Produce word for word the lines of the data below running from the one that has "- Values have" to the one that has "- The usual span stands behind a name", inclusive, and no others.

○ ○ ○ ○ ○ ○ ○

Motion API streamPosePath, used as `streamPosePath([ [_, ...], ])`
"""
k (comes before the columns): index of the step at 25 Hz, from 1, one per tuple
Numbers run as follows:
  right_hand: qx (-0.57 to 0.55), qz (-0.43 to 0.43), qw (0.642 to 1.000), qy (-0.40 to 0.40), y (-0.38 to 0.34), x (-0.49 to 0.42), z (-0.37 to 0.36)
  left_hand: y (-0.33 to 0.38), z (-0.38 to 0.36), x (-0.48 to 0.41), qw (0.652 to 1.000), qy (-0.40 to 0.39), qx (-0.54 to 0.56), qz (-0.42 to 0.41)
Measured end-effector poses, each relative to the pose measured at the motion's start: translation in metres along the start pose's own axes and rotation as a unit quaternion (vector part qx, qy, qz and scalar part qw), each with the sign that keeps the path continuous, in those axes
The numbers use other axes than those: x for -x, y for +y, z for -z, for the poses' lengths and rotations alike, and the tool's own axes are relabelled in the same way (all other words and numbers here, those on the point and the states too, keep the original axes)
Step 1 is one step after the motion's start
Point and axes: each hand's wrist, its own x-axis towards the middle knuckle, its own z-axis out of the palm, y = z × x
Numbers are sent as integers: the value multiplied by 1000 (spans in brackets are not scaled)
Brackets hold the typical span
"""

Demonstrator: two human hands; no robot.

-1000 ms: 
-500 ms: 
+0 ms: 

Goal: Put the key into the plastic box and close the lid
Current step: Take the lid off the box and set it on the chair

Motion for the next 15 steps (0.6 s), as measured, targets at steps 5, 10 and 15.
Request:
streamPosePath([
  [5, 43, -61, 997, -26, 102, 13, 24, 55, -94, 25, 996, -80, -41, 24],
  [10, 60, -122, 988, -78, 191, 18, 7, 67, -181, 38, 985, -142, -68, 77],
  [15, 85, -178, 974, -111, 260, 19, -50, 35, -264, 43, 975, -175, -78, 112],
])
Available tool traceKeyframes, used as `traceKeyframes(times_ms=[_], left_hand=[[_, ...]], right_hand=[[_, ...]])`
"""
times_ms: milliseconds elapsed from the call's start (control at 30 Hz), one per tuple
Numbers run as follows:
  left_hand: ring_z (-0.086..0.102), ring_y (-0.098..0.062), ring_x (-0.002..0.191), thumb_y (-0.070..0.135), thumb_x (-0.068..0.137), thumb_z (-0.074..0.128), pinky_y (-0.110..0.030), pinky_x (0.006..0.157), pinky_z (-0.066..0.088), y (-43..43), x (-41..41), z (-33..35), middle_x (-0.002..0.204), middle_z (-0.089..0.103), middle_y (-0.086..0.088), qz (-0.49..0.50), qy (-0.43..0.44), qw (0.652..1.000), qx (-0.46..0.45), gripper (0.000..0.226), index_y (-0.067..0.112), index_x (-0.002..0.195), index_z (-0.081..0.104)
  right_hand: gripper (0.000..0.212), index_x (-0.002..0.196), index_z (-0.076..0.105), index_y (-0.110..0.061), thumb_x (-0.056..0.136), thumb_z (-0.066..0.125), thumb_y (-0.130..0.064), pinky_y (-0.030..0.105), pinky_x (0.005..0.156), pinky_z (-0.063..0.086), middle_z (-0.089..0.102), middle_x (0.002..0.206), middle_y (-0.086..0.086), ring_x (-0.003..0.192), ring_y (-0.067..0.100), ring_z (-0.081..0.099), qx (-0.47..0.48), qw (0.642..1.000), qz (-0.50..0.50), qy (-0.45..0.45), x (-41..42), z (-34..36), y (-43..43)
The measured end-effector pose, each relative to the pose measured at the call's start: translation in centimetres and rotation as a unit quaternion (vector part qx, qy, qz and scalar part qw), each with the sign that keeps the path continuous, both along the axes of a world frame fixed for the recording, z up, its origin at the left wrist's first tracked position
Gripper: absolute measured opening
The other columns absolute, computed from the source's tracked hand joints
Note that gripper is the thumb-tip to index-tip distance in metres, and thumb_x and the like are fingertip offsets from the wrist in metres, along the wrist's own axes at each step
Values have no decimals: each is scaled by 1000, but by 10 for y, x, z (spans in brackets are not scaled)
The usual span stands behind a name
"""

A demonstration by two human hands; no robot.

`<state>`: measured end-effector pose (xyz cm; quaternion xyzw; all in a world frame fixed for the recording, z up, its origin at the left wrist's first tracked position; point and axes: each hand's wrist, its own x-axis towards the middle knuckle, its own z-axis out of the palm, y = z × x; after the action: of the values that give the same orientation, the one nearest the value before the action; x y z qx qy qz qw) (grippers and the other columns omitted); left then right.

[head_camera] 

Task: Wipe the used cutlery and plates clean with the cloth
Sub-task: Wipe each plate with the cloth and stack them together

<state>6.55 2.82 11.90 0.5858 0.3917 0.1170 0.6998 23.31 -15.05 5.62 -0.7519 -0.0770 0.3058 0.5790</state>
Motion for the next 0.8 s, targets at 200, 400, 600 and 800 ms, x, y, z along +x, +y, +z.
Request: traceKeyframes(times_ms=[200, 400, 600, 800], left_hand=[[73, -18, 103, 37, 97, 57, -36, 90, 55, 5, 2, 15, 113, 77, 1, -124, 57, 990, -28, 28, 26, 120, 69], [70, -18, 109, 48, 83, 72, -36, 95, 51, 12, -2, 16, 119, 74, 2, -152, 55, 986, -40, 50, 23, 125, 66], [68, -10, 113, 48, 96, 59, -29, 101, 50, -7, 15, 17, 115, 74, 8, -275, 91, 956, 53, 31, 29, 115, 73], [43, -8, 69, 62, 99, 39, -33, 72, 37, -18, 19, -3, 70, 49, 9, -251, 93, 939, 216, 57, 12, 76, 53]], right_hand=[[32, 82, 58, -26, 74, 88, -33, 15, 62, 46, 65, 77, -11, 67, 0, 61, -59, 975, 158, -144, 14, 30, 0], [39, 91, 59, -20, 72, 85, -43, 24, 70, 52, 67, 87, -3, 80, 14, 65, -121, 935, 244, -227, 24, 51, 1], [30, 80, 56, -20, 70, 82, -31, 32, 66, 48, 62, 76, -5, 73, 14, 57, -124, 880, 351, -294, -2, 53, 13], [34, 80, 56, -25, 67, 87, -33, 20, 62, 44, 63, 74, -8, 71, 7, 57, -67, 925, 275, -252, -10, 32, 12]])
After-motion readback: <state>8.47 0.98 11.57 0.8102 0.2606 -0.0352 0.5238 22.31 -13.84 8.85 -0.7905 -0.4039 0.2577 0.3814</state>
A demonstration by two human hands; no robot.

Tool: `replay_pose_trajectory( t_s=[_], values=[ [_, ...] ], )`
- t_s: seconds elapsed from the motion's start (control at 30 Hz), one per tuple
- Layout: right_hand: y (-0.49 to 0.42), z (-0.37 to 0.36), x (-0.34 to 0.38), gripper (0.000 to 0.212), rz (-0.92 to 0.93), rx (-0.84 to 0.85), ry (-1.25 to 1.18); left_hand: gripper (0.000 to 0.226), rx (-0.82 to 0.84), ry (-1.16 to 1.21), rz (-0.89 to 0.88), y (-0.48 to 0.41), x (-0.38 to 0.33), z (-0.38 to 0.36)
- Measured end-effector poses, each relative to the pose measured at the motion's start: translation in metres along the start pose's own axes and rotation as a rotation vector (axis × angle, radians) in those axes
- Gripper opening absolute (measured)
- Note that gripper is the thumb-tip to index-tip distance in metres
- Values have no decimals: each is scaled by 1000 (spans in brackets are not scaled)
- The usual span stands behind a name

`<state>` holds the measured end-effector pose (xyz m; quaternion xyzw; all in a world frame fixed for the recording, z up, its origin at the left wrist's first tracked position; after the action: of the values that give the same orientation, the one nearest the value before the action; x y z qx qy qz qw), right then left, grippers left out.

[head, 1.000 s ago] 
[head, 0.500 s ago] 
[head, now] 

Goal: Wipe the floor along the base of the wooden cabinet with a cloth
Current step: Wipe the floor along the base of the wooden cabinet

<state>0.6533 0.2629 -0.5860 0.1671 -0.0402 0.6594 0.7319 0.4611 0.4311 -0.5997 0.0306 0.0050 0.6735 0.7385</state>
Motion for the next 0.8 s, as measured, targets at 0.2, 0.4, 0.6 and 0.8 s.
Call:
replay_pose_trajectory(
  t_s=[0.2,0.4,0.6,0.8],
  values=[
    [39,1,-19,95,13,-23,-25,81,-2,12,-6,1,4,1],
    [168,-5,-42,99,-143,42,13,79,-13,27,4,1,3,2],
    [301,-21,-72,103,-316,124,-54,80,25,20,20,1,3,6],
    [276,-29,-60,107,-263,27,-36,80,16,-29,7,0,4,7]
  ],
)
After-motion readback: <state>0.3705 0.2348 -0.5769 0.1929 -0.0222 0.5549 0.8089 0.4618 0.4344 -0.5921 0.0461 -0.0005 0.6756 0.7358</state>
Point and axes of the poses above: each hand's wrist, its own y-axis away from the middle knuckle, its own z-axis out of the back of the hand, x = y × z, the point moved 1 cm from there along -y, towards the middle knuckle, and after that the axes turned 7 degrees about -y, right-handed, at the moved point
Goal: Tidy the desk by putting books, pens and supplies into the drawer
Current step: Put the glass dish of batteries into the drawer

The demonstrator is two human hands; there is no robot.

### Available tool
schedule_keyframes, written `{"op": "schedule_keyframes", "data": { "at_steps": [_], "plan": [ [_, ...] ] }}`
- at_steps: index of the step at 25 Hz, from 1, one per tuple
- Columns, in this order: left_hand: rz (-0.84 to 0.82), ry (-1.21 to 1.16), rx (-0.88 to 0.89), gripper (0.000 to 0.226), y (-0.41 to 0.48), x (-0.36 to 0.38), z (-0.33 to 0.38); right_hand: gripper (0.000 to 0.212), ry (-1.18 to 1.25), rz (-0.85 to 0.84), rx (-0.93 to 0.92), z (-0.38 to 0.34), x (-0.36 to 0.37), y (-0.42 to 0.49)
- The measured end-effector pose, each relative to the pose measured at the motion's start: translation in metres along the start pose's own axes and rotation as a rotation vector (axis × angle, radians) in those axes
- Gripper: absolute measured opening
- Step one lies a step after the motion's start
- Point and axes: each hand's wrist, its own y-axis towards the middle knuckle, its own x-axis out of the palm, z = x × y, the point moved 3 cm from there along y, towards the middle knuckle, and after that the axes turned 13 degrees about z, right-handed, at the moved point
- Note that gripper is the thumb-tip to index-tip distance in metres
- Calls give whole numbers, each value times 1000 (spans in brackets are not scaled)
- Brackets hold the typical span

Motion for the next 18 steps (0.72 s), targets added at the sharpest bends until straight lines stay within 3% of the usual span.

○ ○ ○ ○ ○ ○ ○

» **Solved problem**
- Values have no decimals: each is scaled by 1000 (spans in brackets are not scaled)
- The usual span stands behind a name

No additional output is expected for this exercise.